We look with considerable leniency upon transgressions committed by young and inexperienced persons. Youth is inclined to act from impulse rather than settled reasoned [347]*347convictions. Young people are often thoughtless. Life has not acquainted them with the standards of conduct which obtain in the various relations of life and they may by reason of that fact be the victims of mistake. Here, however, is presented a course of conduct extending over a number of years. The tendencies exhibited in the earlier years grow stronger and the transactions present a picture of one who has grown bolder and more deft in the execution of his [348]*348plans.
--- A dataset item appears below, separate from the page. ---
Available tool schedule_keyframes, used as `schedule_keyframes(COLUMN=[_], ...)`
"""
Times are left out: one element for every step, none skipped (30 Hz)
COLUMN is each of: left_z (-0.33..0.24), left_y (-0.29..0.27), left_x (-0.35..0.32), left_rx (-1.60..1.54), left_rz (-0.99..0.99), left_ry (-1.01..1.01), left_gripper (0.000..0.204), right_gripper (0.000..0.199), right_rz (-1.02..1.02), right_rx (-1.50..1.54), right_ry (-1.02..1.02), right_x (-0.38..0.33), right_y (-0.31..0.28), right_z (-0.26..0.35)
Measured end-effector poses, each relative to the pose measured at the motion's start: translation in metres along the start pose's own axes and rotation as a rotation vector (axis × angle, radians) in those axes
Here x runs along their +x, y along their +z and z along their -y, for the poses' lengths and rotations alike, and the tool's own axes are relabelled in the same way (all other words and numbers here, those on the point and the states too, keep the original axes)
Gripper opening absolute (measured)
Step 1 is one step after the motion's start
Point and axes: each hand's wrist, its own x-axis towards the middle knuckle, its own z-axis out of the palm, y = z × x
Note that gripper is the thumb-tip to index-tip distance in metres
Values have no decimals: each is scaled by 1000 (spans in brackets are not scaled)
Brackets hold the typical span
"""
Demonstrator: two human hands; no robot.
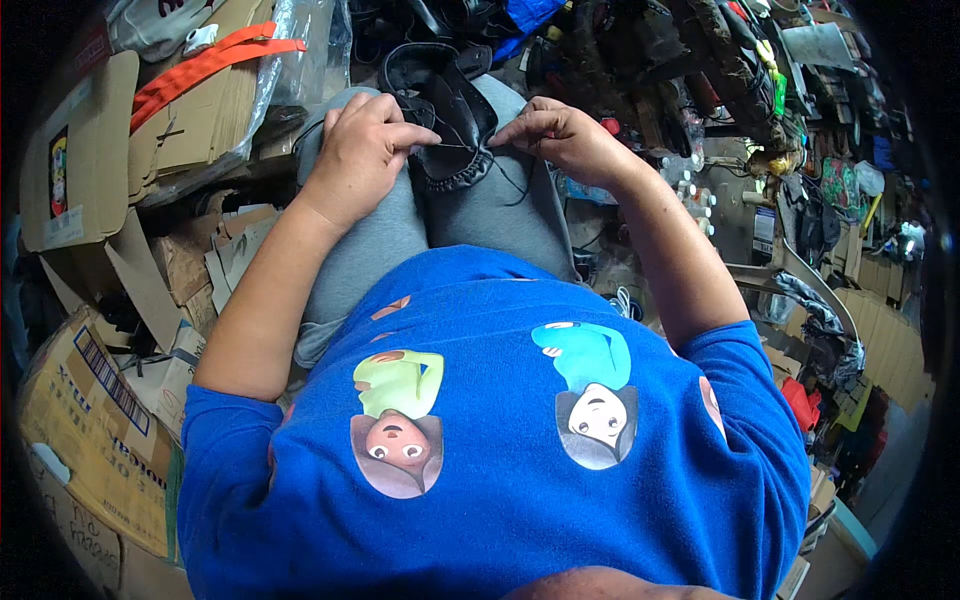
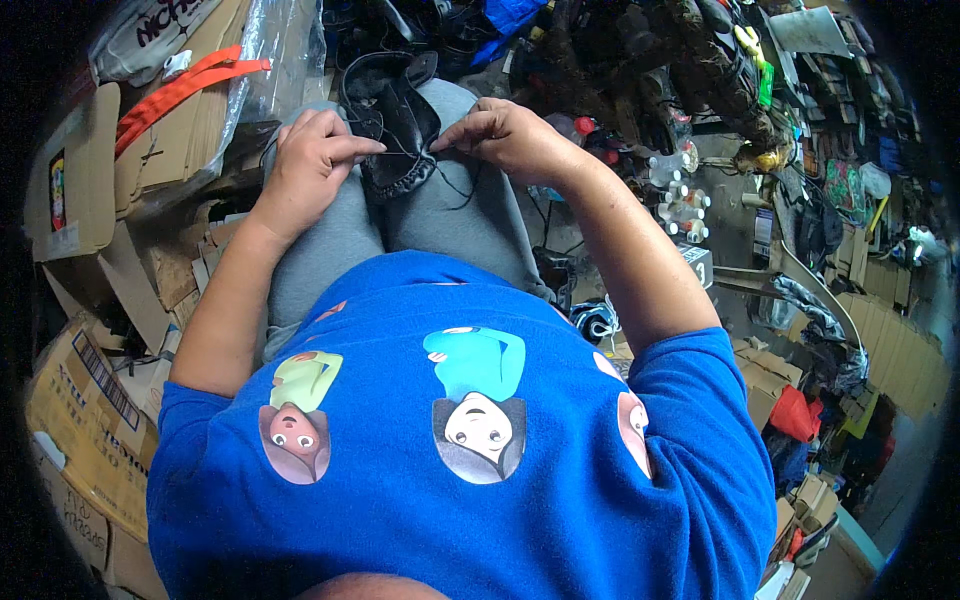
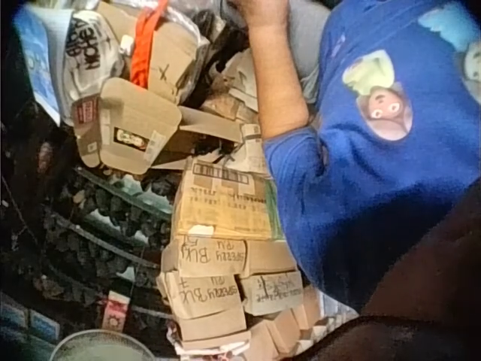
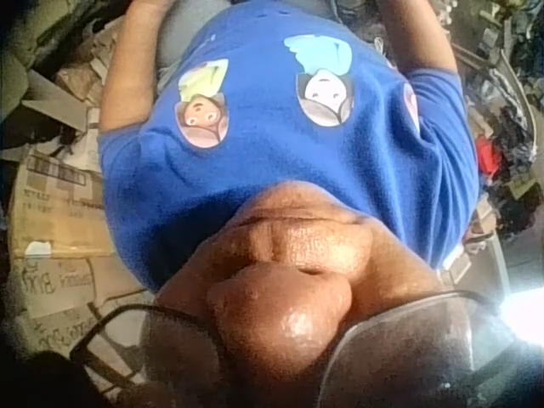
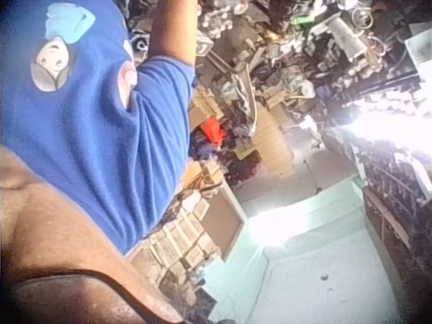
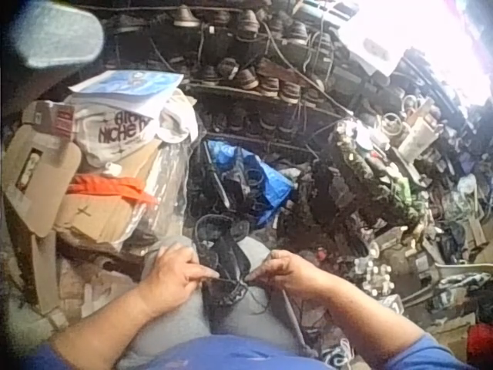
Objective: Stitching the edge of a black shoe upper by hand with a needle and thread.
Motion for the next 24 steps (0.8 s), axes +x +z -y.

The defendant is thirty-two years of age, the age at which Alexander was conqueror of the world, Napoleon was first consul of France, and, coming closer home, the defendant is older than was Mr. Justice Paine when he became a member of this court. Defendant had had a considerable experience of life. He studied pharmacy, was a graduate of a high school, had studied law at the University of Wisconsin, and had been engaged in the practice [349]*349of law nearly four years. It is quite apparent that the acquisitive instinct of the defendant is overmastering. Everything seems to be subordinated to that. The methods and means employed are not matters of serious consideration unless they are of the character to entail serious consequences to the defendant himself. The effect of the transaction upon his client seems to be no concern of his. He treats his clients with less consideration than an ordinary [350]*350person would treat a party with whom he was dealing at arm’s length. When the moral quality of his acts are drawn in question he exhibits no sense of shame or humiliation, nor did he manifest an inclination to repent and make restitution, but proceeded to bolster up derelictions by resort to acts which are themselves évidence of a lack of moral fitness.
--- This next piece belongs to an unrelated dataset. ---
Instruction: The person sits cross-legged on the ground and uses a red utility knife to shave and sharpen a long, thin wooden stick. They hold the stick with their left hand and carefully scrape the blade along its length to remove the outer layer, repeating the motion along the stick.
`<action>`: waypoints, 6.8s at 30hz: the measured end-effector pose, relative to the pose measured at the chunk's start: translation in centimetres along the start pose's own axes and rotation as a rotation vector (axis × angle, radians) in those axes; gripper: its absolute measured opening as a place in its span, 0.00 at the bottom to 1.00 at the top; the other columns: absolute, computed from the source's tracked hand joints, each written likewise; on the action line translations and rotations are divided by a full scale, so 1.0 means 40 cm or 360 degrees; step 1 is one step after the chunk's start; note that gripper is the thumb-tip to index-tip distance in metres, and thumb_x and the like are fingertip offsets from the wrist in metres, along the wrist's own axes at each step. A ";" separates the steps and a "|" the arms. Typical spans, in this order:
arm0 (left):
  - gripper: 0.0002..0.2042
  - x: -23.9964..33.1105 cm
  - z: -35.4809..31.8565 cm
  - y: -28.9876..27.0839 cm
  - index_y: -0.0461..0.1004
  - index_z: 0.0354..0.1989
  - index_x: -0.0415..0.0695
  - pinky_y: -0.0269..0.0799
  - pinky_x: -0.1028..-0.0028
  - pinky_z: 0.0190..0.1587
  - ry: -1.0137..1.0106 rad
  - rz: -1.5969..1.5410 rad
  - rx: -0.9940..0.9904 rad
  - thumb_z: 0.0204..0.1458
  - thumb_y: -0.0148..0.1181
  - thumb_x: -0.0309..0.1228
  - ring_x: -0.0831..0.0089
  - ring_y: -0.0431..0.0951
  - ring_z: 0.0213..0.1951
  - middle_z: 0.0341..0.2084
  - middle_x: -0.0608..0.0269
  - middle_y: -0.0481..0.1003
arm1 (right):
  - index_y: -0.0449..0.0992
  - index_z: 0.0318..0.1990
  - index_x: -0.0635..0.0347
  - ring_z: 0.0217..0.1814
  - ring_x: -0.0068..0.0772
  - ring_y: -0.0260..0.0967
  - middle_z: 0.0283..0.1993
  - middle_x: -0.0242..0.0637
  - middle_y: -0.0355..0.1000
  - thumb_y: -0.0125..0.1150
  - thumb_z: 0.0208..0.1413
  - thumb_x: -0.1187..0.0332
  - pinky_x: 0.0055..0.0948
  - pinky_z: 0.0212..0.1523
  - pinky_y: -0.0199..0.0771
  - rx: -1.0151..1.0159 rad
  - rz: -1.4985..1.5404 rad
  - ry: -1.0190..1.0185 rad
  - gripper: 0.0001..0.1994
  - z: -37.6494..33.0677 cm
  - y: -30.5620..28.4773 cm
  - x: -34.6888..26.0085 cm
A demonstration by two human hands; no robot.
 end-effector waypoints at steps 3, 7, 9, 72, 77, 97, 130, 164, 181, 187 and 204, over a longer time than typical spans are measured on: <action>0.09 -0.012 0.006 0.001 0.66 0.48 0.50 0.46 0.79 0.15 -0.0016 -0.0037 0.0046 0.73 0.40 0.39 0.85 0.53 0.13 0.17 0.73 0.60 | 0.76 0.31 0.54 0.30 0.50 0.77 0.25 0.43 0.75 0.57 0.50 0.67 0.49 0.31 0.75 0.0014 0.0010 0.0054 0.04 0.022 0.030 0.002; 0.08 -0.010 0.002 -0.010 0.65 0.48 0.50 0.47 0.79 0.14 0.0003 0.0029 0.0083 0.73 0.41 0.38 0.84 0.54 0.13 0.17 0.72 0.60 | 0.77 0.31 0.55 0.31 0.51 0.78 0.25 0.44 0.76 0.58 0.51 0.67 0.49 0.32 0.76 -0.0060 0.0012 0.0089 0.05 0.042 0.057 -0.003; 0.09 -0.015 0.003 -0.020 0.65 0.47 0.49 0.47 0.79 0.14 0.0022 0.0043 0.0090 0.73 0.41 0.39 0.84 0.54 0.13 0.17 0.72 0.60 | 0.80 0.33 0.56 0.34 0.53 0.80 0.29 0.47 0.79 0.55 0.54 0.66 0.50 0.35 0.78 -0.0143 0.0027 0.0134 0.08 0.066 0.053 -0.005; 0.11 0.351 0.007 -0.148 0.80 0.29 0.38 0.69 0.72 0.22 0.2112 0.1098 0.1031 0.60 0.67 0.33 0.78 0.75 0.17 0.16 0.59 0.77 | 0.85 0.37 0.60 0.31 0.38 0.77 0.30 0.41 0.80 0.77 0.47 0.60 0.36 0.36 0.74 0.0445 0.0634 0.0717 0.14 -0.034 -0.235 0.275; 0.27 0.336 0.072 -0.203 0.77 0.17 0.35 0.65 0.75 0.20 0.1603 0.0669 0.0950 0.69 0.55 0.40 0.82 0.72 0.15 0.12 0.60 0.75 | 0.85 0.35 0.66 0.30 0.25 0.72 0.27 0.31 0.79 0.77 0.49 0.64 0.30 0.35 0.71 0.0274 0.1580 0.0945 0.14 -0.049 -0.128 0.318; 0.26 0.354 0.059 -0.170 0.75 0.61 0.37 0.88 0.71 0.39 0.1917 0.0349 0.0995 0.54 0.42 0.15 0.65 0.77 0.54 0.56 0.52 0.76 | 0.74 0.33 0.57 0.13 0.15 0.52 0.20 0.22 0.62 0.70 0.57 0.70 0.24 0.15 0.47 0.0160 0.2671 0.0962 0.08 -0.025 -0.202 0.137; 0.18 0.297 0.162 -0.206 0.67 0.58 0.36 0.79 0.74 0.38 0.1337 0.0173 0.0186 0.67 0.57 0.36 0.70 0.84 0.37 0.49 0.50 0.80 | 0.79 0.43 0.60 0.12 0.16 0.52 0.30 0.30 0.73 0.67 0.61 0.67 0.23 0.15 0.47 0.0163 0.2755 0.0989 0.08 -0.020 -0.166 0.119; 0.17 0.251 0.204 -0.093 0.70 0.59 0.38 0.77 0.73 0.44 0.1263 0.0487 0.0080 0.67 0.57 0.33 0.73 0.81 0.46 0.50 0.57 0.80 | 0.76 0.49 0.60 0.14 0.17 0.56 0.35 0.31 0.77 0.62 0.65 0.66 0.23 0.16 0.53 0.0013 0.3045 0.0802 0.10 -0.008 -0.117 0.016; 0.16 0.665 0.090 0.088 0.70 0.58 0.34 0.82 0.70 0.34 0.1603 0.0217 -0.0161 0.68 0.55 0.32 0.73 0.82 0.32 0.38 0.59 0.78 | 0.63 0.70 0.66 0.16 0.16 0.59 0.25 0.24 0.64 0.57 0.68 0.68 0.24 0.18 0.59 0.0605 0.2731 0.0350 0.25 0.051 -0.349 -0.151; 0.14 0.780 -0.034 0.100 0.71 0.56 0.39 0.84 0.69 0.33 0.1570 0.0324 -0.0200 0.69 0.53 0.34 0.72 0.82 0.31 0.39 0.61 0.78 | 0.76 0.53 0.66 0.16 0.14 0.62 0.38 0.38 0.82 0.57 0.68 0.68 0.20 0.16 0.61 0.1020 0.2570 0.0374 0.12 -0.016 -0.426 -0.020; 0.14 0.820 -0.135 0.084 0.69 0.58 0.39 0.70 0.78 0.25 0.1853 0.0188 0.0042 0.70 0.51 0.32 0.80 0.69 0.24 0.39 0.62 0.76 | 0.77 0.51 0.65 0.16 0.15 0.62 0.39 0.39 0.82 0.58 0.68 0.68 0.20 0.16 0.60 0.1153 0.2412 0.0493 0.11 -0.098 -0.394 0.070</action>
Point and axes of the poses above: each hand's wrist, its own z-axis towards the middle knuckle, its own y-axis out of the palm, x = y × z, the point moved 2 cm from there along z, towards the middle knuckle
The facts disclosed by this record compel us to reach the conclusion that the defendant should not, either in his own interest or the public interest, continue in the practice of [351]*351the law. We reach this conclusion with reluctance after having given full consideration not only to the recommendations of the referee but to the matters urged in favor of the defendant in the ver)' extensive brief filed in this case.
By the Court. — It is ordered and adjudged that the name of the defendant, Glen W. Barto, be and the same is hereby stricken from the roll of attorneys of this court, and the license to practice law heretofore granted to him be and the same is hereby revoked and he is ordered and required to desist from the practice of law in this state.